**TO DO:** Transcribe the entire listing, keeping each word as it is.

+++++

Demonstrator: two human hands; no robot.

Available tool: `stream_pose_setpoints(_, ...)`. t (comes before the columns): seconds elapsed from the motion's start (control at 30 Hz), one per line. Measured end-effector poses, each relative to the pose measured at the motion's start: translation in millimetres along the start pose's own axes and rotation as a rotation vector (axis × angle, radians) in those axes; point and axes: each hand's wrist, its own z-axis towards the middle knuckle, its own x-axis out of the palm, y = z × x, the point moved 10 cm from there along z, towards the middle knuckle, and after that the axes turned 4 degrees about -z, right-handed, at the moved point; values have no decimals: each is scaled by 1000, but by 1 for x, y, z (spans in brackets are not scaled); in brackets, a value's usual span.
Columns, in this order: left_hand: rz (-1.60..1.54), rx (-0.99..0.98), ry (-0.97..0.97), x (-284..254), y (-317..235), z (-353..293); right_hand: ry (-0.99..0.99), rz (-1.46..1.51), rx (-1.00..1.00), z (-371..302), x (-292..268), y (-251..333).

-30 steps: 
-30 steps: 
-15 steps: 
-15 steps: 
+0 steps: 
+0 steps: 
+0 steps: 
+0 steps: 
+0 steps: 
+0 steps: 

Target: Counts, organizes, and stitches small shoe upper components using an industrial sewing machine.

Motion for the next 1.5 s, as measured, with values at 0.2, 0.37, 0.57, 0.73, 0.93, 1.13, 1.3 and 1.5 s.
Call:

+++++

**EXPECTED ANSWER:**
Demonstrator: two human hands; no robot.

Available tool: `stream_pose_setpoints(_, ...)`. t (comes before the columns): seconds elapsed from the motion's start (control at 30 Hz), one per line. Measured end-effector poses, each relative to the pose measured at the motion's start: translation in millimetres along the start pose's own axes and rotation as a rotation vector (axis × angle, radians) in those axes; point and axes: each hand's wrist, its own z-axis towards the middle knuckle, its own x-axis out of the palm, y = z × x, the point moved 10 cm from there along z, towards the middle knuckle, and after that the axes turned 4 degrees about -z, right-handed, at the moved point; values have no decimals: each is scaled by 1000, but by 1 for x, y, z (spans in brackets are not scaled); in brackets, a value's usual span.
Columns, in this order: left_hand: rz (-1.60..1.54), rx (-0.99..0.98), ry (-0.97..0.97), x (-284..254), y (-317..235), z (-353..293); right_hand: ry (-0.99..0.99), rz (-1.46..1.51), rx (-1.00..1.00), z (-371..302), x (-292..268), y (-251..333).

-30 steps: 
-30 steps: 
-15 steps: 
-15 steps: 
+0 steps: 
+0 steps: 
+0 steps: 
+0 steps: 
+0 steps: 
+0 steps: 

Target: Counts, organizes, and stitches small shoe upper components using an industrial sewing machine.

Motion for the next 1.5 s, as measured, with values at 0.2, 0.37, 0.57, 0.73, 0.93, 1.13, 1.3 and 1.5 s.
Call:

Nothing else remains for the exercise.